Something big is happening with babies in Chile—and it's at the heart of a unique study into what it means to be born to married versus unmarried parents.




In Chile, the proportion of births among women based on their marital status has shifted dramatically in the last 30 years. More unmarried women today give birth relative to married women. While this trend has been happening in most of the Western world, the drop has been especially sharp in Chile.


This has allowed Florencia Torche, a professor of sociology in the School of Humanities and Sciences at Stanford University, and Alejandra Abufhele of the Universidad Católica de Chile to investigate a key question about marriage's effects on child development and society's role in promoting them.

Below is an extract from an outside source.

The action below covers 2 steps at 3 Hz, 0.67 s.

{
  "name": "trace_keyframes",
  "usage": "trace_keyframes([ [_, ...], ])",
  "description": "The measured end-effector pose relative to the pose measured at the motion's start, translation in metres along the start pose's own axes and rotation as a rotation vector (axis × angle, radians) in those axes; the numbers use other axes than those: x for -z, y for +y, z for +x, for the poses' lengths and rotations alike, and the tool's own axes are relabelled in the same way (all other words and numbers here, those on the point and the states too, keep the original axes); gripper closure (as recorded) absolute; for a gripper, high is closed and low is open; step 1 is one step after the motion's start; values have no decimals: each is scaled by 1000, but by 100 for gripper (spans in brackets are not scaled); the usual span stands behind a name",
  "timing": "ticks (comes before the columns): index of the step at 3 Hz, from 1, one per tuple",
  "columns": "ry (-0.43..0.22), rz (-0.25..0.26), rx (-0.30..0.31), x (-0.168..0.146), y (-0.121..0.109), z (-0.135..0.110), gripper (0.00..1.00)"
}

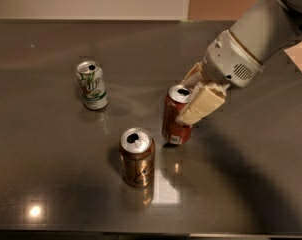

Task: Move coke can near orange can

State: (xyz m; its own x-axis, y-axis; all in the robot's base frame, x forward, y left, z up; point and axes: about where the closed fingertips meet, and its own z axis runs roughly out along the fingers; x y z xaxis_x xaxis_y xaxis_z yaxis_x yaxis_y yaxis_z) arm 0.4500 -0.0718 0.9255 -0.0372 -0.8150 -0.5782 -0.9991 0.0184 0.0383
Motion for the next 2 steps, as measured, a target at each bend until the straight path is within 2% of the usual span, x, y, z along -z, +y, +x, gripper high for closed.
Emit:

Social scientists have long known that the offspring of married couples have significant, lifelong advantages over children born to unwed mothers, including better mental and physical health, higher levels of education and higher incomes. Research into this "marriage premium" has identified the multitude of individual differences—in race, socioeconomic status, personality, among other characteristics—to account for the discrepancies between children of married and unmarried parents.


But what about society's role? When it comes to the marriage premium and child development, society's influence has always been part of the conversation, but assumptions about its impact have not been proven.

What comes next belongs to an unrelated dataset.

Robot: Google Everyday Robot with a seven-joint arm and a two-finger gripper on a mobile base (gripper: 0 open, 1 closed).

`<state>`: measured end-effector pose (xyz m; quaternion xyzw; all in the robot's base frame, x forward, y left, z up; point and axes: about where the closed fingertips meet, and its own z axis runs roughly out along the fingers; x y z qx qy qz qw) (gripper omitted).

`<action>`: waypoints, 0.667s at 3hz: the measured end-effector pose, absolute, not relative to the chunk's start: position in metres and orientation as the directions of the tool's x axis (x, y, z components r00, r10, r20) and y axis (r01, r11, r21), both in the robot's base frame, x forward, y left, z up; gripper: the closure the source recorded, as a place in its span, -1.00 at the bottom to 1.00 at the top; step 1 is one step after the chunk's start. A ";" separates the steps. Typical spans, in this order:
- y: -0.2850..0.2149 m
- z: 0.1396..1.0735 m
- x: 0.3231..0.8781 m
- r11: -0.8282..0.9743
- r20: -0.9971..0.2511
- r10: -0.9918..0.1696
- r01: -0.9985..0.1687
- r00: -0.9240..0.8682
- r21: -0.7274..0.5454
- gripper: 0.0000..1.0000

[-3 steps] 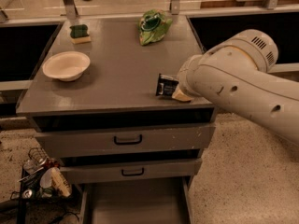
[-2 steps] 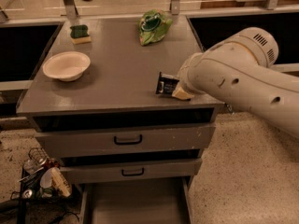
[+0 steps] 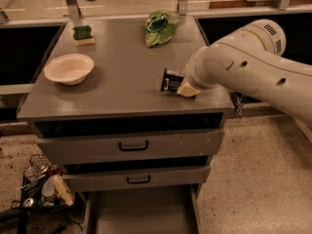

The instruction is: Pick rxbar blueberry from bottom drawer and place on counter

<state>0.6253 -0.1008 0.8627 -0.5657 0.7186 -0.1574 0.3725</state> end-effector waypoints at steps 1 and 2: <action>-0.086 0.847 0.615 0.304 -0.399 -0.915 -0.750 -0.058 -0.588 1.00; -0.086 0.847 0.615 0.304 -0.399 -0.915 -0.750 -0.058 -0.588 1.00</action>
Offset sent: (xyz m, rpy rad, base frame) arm -0.0157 0.0244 -0.0308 0.0839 0.1057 0.0729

"The question of the institution of marriage—how normative or accepted it is within society—and how it might affect the marriage premium has been curiously missing as a focus of research," said Torche, whose research focuses on inequality and well-being across generations, including the effects of early life exposures to shocks such as natural disasters, armed conflict and crackdowns on immigration.


Torche and Abufhele saw in Chile a "unique and exceptional opportunity" to tackle this question head on. In a paper published April 14 in the American Journal of Sociology, the pair detail striking evidence that societal perceptions of matrimony also contribute to the marriage premium.


"As marriage has lost its normative status in Chile, the marriage premium for children also declined to the point where it fully disappeared," Torche said. "Our analysis of that decline shows that the status of marriage in society matters."

The researchers say their findings do not discount the role that parents and their marital circumstances contribute to the marriage—it's just not the whole story. "Both factors matter," Torche said. "Individual characteristics matter and the extent to which marriage is a norm in a society also matter."